[Start of Attachment]

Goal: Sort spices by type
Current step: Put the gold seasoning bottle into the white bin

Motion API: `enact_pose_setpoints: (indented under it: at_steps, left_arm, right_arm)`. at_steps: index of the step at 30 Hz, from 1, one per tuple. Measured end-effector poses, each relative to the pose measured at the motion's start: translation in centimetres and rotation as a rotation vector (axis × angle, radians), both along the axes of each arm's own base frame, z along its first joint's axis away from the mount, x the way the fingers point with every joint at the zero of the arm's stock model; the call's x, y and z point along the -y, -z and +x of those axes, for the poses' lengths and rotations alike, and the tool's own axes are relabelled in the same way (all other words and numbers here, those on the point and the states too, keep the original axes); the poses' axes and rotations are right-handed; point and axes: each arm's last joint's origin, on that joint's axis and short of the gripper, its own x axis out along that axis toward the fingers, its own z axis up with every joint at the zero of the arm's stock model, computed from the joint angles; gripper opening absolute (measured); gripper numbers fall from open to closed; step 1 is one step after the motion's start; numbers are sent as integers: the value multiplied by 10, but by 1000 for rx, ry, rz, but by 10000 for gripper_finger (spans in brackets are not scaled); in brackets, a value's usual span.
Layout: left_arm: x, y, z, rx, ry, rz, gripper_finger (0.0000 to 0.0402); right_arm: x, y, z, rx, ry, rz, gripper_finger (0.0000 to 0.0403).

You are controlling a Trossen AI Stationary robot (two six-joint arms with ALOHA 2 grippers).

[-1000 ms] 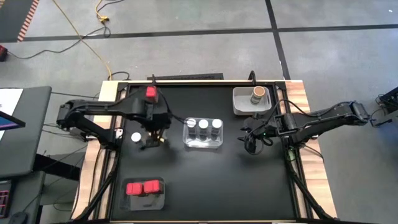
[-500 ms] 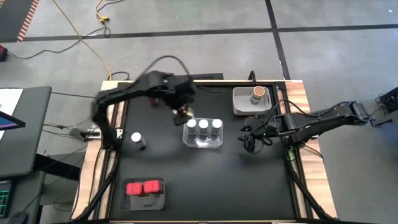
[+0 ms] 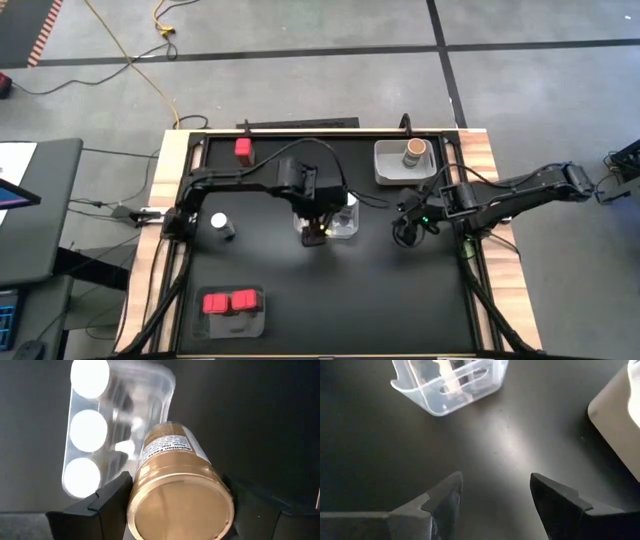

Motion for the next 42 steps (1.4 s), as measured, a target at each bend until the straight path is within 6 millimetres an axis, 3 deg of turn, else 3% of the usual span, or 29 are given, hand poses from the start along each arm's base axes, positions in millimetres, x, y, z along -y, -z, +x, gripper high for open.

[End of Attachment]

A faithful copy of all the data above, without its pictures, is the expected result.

Goal: Sort spices by type
Current step: Put the gold seasoning bottle into the white bin

Motion API: `enact_pose_setpoints: (indented under it: at_steps, left_arm, right_arm)`. at_steps: index of the step at 30 Hz, from 1, one per tuple. Measured end-effector poses, each relative to the pose measured at the motion's start: translation in centimetres and rotation as a rotation vector (axis × angle, radians), both along the axes of each arm's own base frame, z along its first joint's axis away from the mount, x the way the fingers point with every joint at the zero of the arm's stock model; the call's x, y and z point along the -y, -z and +x of those axes, for the poses' lengths and rotations alike, and the tool's own axes are relabelled in the same way (all other words and numbers here, those on the point and the states too, keep the original axes); the poses' axes and rotations are right-handed; point and axes: each arm's last joint's origin, on that joint's axis and short of the gripper, its own x axis out along that axis toward the fingers, its own z axis up with every joint at the zero of the arm's stock model, computed from the joint angles; gripper opening absolute (measured); gripper numbers fall from open to closed; step 1 is one step after the motion's start; numbers are sent as integers: the value multiplied by 10, but by 1000 for rx, ry, rz, but by 10000 for gripper_finger (spans in brackets are not scaled); in brackets, a value's usual span.
Layout: left_arm: x, y, z, rx, ry, rz, gripper_finger (0.0000 to 0.0402); right_arm: x, y, z, rx, ry, rz, gripper_finger (0.0000 to 0.0403).

You are controlling a Trossen AI Stationary robot (two six-joint arms with ALOHA 2 grippers).

[-1000 ms] 
[-500 ms] 
[+0 ms] 

Motion for the next 42 steps (1.4 s), as measured, a target at each bend until the straight path is within 6 millimetres an axis, 3 deg of turn, else 3% of the usual span, or 29 are given, hand poses from the start along each arm's base axes, positions in millimetres, x, y, z along -y, -z, +x, gripper high for open.

That completes the response.